Part 7 - Punishments for killing

Furthermore, in the three times (tryadhvan) and the ten directions (daśadiś-), veneration of the Buddha is primordial. Now, as the Buddha said to the upāsaka Nam t’i kia (Nandika),[1] the killing of living beings has ten punishments.[2] What are these ten?

1) The mind is always infected by poison (viṣa) from lifetime to lifetime without interruption.

2) Beings abhor [the murderer] and feel no joy in seeing him.

3) [The murderer], always full of evil intentions, contemplates evil things.

4) Beings fear him, as though they saw a snake (sarpa) or a tiger (vyāghra).

5) During sleep (middha) his mind is disturbed; when awake (avabodhi), he is not at peace.

6) He always has bad dreams.

7) At the end of his life (jīvitaparyavasāna), he dreads a bad death.

8) He plants the causes and conditions (hetupratyaya) leading to a short life (alpāyus).

9) After the destruction of the body (kāyabheda) at the end of life (jīvitaparyavasāna), he falls into hell (niraya).

10) If he reappears among men, he always has a short life.

Moreover, the ascetic says to himself: “All living beings (jīvin),= including insects (kṛmi) hold onto their life. Why clothe and feed oneself if, for one’s own existence, one kills living beings?”

Finally, the ascetic must always cultivate (śikṣate) the virtues (dharma) of Great Men (mahāpuruṣa). Of all the Great Men, the Buddha is the greatest. Why?
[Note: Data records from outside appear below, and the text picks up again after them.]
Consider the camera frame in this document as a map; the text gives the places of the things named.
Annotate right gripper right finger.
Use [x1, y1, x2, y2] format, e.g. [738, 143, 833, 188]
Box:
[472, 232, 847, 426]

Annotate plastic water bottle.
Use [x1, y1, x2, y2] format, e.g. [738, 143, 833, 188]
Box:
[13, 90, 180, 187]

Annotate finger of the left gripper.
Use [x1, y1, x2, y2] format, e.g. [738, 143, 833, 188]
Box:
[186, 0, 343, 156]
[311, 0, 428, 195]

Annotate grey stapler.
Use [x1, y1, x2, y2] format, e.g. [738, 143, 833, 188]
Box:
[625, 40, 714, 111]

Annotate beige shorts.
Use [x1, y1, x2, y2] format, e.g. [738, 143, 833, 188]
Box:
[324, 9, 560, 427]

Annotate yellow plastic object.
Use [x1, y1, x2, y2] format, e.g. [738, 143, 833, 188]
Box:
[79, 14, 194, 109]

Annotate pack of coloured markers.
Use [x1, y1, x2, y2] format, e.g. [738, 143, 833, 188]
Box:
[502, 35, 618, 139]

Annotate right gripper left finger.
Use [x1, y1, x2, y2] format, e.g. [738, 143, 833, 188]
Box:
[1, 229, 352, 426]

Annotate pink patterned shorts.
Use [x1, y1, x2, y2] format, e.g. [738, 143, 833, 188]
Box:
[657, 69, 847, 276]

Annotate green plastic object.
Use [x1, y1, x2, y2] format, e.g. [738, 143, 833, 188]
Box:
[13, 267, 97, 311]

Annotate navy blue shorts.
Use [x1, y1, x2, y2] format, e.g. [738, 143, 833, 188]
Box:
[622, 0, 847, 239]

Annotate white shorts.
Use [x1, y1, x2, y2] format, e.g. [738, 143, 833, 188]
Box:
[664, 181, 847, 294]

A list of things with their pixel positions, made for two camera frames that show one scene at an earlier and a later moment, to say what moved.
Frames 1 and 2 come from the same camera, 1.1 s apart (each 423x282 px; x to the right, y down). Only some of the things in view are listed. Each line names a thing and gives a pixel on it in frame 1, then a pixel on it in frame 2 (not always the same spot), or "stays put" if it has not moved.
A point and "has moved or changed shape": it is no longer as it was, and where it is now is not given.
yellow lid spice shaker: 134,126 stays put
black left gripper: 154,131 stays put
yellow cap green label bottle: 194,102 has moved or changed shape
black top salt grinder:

He is omniscient (sarvajñā), he has the fullness of the ten powers (daśabalaparipūrisamanvāgata), he can save beings and always practices loving-kindness (maitrī) and compassion (karuṇā). By observing morality and abstaining from murder, he has become Buddha; he also teaches his disciples (śrāvaka) the practice of this loving-kindness and compassion. The ascetic who wants to engage in the practices of the Great Man should also avoid murder.

Footnotes and references:


There are numerous references in the Buddhist texts to the Nandikasūtra (cf. Kośa, IV, p. 85; Kośavyākhyā, p. 380, 381; Karmavibhaṅga, p. 33, 42). However, the original Sanskrit is lost and the sūtra is known only by a Tibetan translation entitled Dgaḥ ba can gyi mdo (Kanjur Mdo XXVI, no, 31: cf. OKC, no. 1000; Csoma-Feer, p. 281). One of the Karmavibhaṅgas in Chinese, the Fen pie chan ngo pao ying king, T 81, is very close in content to the Nandikasūtra.

The upāsaka Nandika (in Pāli Nandiya) belonged to the family of the Śākyas; he had at least two conversations with the Buddha; one, on the various kinds of disciples, took place in Kapilavastu in the Nyagrodhārāma (Saṃyutta, V, p. 397, 403; Tsa a han, T 99, no. 855, k. 30, p. 217c; T 99, no. 856,, k. 30, p. 218a; Nan t’i cho king, T 113, p. 505b); the other, on the eleven conditions needed to destroy evil, took place at Śrāvastī, during the rainy season (Aṅguttara, V, p. 334; Tsa a han, T 99, no. 858, k. 30, p. 218b).


Cf. Nandikasūtra in Feer, Extraits, p. 244–245; T 81, p. 899b12–15.